While sports such as soccer, rugby, and Australian football have explored dRPE, no known published research has examined the relationship between dRPE and RPE in ice hockey.8,11,14 Ice hockey is a sport characterized by frequent short burst of high-intensity skating, followed by significant periods of recovery. 15 Furthermore, the external and internal training load of ice hockey athletes is differentiated by position, practice, and match play.16–18 As a result of these characteristics, ice hockey-specific research is necessary. As with other areas of sport science research, evidence to date has been focused on male participants,19,20 leaving the field ripe for female-specific investigations to avoid the problematic assumption of transference from male participant-findings, to female athletes. Further, limited research has examined internal training load specifically in collegiate women's ice hockey. 16 As such, the purpose of this study was threefold. First, to examine the relationship between RPE and dRPE in ice hockey to determine how correlated dRPE subscales are with global RPE. Secondly, to explore the stability of this relationship across positional groups, and thirdly, to examine the internal training load over seven microcycles (i.e., 7 weeks) in a women's collegiate ice hockey setting using sRPE and dRPE.
Materials and methods
Study population and design
Twenty-six female collegiate-level varsity ice hockey athletes from one institution were invited to participate in this study. These student-athletes complete their studies at the university level (i.e., U SPORTS level), while competing at one of the highest levels of ice hockey for females in Canada. Athletes were considered ineligible to participate if they were injured, and/or unable to fully participate in all aspects of training sessions. Of the participants who met these criteria, 26 athletes (20 ± 1.66 yr, 169.1 ± 6.6 cm; 15 forwards, 8 defenders, 3 goaltenders) signed the informed consent and agreed to participate in the study. The study received approval from the institutional research ethics committee (#17224).
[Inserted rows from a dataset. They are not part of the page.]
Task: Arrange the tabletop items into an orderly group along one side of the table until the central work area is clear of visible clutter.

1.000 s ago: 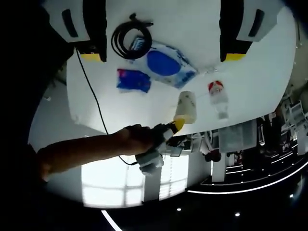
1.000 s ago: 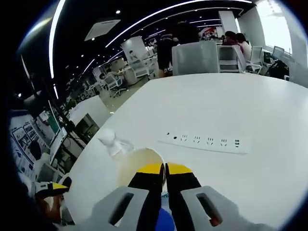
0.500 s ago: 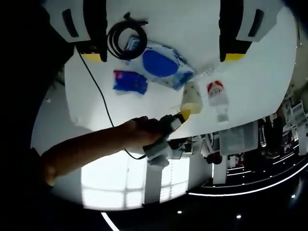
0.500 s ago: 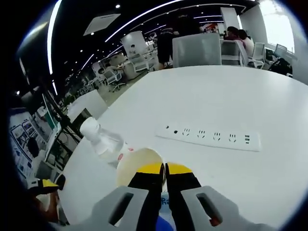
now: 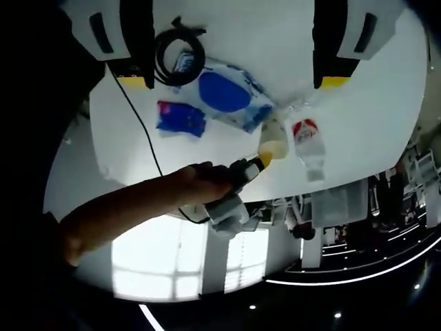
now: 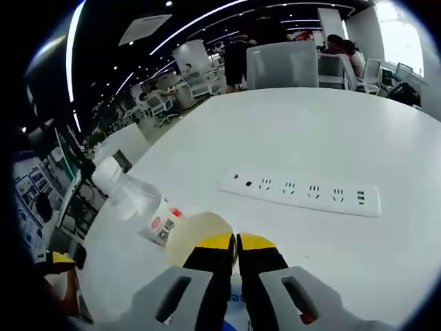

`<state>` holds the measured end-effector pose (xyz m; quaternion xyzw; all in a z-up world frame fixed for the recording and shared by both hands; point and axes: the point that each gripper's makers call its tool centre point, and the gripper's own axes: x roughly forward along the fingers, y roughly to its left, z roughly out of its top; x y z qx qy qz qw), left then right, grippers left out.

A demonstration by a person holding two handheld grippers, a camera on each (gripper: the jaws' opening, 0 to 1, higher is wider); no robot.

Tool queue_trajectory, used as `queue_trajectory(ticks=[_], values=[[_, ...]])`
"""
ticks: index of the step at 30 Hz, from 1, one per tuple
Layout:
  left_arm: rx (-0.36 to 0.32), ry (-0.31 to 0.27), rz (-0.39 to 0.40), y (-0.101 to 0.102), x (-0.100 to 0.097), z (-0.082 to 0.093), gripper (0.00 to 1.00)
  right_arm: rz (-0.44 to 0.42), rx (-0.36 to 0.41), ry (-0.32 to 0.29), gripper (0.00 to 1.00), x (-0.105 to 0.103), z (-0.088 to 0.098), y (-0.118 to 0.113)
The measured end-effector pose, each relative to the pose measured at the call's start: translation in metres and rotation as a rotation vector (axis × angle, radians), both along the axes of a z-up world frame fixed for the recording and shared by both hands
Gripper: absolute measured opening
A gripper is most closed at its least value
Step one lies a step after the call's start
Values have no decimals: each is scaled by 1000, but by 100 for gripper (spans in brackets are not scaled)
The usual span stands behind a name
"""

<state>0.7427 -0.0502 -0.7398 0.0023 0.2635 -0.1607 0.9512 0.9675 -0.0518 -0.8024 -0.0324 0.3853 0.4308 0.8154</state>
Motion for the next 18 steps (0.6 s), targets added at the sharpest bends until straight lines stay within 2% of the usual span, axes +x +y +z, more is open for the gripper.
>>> queue_trajectory(ticks=[18], values=[[9, 16, -2, 2, -1, -4, 94, 26, -20, -14, 0, 6, -11, 9]])
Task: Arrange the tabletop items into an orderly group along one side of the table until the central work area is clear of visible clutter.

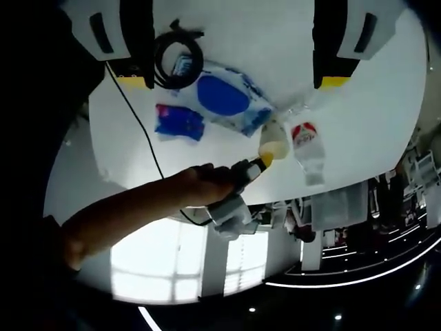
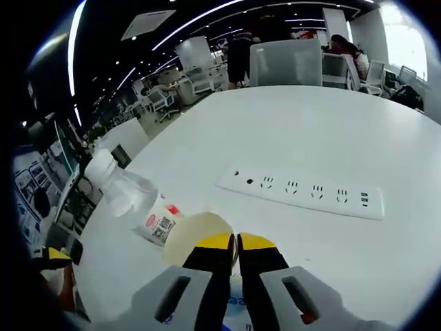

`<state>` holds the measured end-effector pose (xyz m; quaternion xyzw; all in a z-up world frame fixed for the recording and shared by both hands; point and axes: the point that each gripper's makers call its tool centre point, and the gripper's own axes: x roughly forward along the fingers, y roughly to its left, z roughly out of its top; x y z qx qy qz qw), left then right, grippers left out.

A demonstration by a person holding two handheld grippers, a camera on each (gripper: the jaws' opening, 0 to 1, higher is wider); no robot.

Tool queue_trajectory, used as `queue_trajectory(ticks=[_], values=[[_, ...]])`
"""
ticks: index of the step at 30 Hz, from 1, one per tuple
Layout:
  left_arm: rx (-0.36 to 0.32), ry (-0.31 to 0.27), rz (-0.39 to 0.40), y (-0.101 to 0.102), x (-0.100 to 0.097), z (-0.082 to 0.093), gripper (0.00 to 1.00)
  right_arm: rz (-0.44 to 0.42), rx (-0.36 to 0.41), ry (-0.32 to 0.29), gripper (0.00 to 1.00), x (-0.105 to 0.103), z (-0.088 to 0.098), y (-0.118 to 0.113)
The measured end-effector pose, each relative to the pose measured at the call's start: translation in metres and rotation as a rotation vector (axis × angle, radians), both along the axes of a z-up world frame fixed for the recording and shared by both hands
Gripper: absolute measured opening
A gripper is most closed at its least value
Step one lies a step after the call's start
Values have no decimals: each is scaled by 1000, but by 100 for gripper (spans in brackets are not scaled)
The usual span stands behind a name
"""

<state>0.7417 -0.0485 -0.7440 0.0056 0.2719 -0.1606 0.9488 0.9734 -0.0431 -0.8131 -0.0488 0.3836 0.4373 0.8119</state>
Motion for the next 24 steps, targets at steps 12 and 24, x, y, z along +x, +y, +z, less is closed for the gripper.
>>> queue_trajectory(ticks=[12, 24], values=[[7, 9, -8, -4, -1, -3, 94, -9, 32, -14, 15, -4, 9, -5], [-18, -36, 0, -6, 6, 3, 95, 39, 117, -59, 50, -20, 32, -20]])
This study used an observational longitudinal design over a seven-week period during the pre-season and beginning of the regular season a women's collegiate varsity ice hockey team. This period of time was selected as it captured the requisite amount of data for analysis, and to avoid any potential or perceived distractions to the hockey team by the research team. Over this period, training load was recorded using the sRPE method, and included global RPE, leg muscle exertion (RPE-L), breathlessness (RPE-B), and technical/cognitive demand (RPE-T). These subscales were chosen based on the specific physiological and cognitive demands required of ice hockey athletes. 15 Players were able to familiarize themselves with these measures prior to the commencement of the study. After signing informed consent, athletes were provided with an education and familiarization session according to best practice recommendations. 21 In this sense, athletes were educated on the use of the Borg Category Ratio 100 (CR100) scale, and the use of memory anchoring. 22 Following the education session, players took part in a familiarization session, which included the completion of a team training session, and an opportunity to practice using the RPE and dRPE measures based on that training session. Athletes were able to freely ask questions about the scales during this session, as well as at any time during the study. One study author (BC) was present for the recording of all responses throughout the duration of the study.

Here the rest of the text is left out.